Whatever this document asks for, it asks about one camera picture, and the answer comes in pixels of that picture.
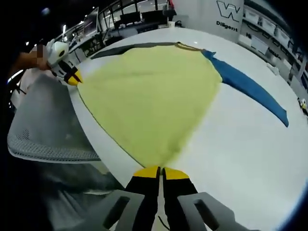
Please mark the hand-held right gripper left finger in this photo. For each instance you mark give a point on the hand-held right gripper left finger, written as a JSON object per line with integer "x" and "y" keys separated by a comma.
{"x": 146, "y": 199}

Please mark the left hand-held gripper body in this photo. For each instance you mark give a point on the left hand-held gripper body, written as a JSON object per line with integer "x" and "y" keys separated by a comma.
{"x": 57, "y": 51}

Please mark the rows of white storage bins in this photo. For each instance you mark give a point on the rows of white storage bins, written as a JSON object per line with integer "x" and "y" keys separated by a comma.
{"x": 260, "y": 43}

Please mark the grey mesh office chair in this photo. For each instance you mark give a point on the grey mesh office chair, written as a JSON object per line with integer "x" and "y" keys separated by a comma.
{"x": 48, "y": 115}

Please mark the silver computer monitor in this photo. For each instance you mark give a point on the silver computer monitor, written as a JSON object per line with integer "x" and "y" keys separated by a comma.
{"x": 91, "y": 22}

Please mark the white lumpy object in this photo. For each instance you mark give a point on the white lumpy object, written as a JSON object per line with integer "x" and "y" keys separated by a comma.
{"x": 274, "y": 69}

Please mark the person's torso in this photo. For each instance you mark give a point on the person's torso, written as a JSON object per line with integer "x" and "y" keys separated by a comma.
{"x": 25, "y": 77}

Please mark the red hanging cloth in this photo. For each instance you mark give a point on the red hanging cloth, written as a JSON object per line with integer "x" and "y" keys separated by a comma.
{"x": 172, "y": 6}

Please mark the white paper cup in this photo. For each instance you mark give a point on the white paper cup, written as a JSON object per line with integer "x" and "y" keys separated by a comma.
{"x": 171, "y": 24}

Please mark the grey metal shelving rack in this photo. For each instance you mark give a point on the grey metal shelving rack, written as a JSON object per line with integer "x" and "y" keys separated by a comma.
{"x": 291, "y": 72}
{"x": 250, "y": 27}

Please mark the black computer monitor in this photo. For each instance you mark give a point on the black computer monitor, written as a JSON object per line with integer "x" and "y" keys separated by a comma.
{"x": 130, "y": 18}
{"x": 151, "y": 15}

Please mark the person's legs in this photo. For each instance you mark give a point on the person's legs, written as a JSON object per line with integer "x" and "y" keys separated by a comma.
{"x": 72, "y": 183}

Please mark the yellow long-sleeved garment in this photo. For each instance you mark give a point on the yellow long-sleeved garment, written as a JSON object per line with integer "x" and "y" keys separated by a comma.
{"x": 149, "y": 101}

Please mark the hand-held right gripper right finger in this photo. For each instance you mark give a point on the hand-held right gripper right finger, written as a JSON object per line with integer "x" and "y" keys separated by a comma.
{"x": 175, "y": 199}

● ● ●

Return each line above word for word. Skip the pictures.

Answer to this exercise ::
Whatever this document asks for, it asks about one camera picture, and the answer comes in pixels of that picture.
Please mark the hand-held right gripper left finger in this photo. For each instance you mark give a point on the hand-held right gripper left finger, written as a JSON object per line with integer "x" and "y" keys separated by a comma.
{"x": 146, "y": 199}

Please mark the left hand-held gripper body in this photo. For each instance you mark give a point on the left hand-held gripper body, written as a JSON object per line with integer "x" and "y" keys separated by a comma.
{"x": 57, "y": 51}

Please mark the rows of white storage bins in this photo. For each instance you mark give a point on the rows of white storage bins, written as a JSON object per line with integer "x" and "y" keys separated by a comma.
{"x": 260, "y": 43}

Please mark the grey mesh office chair in this photo. For each instance you mark give a point on the grey mesh office chair, written as a JSON object per line with integer "x" and "y" keys separated by a comma.
{"x": 48, "y": 115}

Please mark the silver computer monitor in this photo. For each instance you mark give a point on the silver computer monitor, written as a JSON object per line with integer "x" and "y" keys separated by a comma.
{"x": 91, "y": 22}

Please mark the white lumpy object in this photo. For each instance you mark give a point on the white lumpy object, written as a JSON object per line with integer "x" and "y" keys separated by a comma.
{"x": 274, "y": 69}

Please mark the person's torso in this photo. For each instance you mark give a point on the person's torso, written as a JSON object per line with integer "x" and "y" keys separated by a comma.
{"x": 25, "y": 77}

Please mark the red hanging cloth in this photo. For each instance you mark give a point on the red hanging cloth, written as a JSON object per line with integer "x" and "y" keys separated by a comma.
{"x": 172, "y": 6}

Please mark the white paper cup in this photo. For each instance you mark give a point on the white paper cup, written as a JSON object per line with integer "x" and "y" keys separated by a comma.
{"x": 171, "y": 24}

Please mark the grey metal shelving rack in this photo. For each instance you mark give a point on the grey metal shelving rack, written as a JSON object per line with integer "x" and "y" keys separated by a comma.
{"x": 291, "y": 72}
{"x": 250, "y": 27}

Please mark the black computer monitor in this photo. For each instance you mark give a point on the black computer monitor, written as a JSON object per line with integer "x" and "y" keys separated by a comma.
{"x": 130, "y": 18}
{"x": 151, "y": 15}

Please mark the person's legs in this photo. For each instance you mark give a point on the person's legs, written as a JSON object per line with integer "x" and "y" keys separated by a comma.
{"x": 72, "y": 183}

Please mark the yellow long-sleeved garment in this photo. For each instance you mark give a point on the yellow long-sleeved garment, written as a JSON object per line with integer "x" and "y" keys separated by a comma.
{"x": 149, "y": 101}

Please mark the hand-held right gripper right finger in this photo. For each instance you mark give a point on the hand-held right gripper right finger, written as a JSON object per line with integer "x" and "y" keys separated by a comma.
{"x": 175, "y": 199}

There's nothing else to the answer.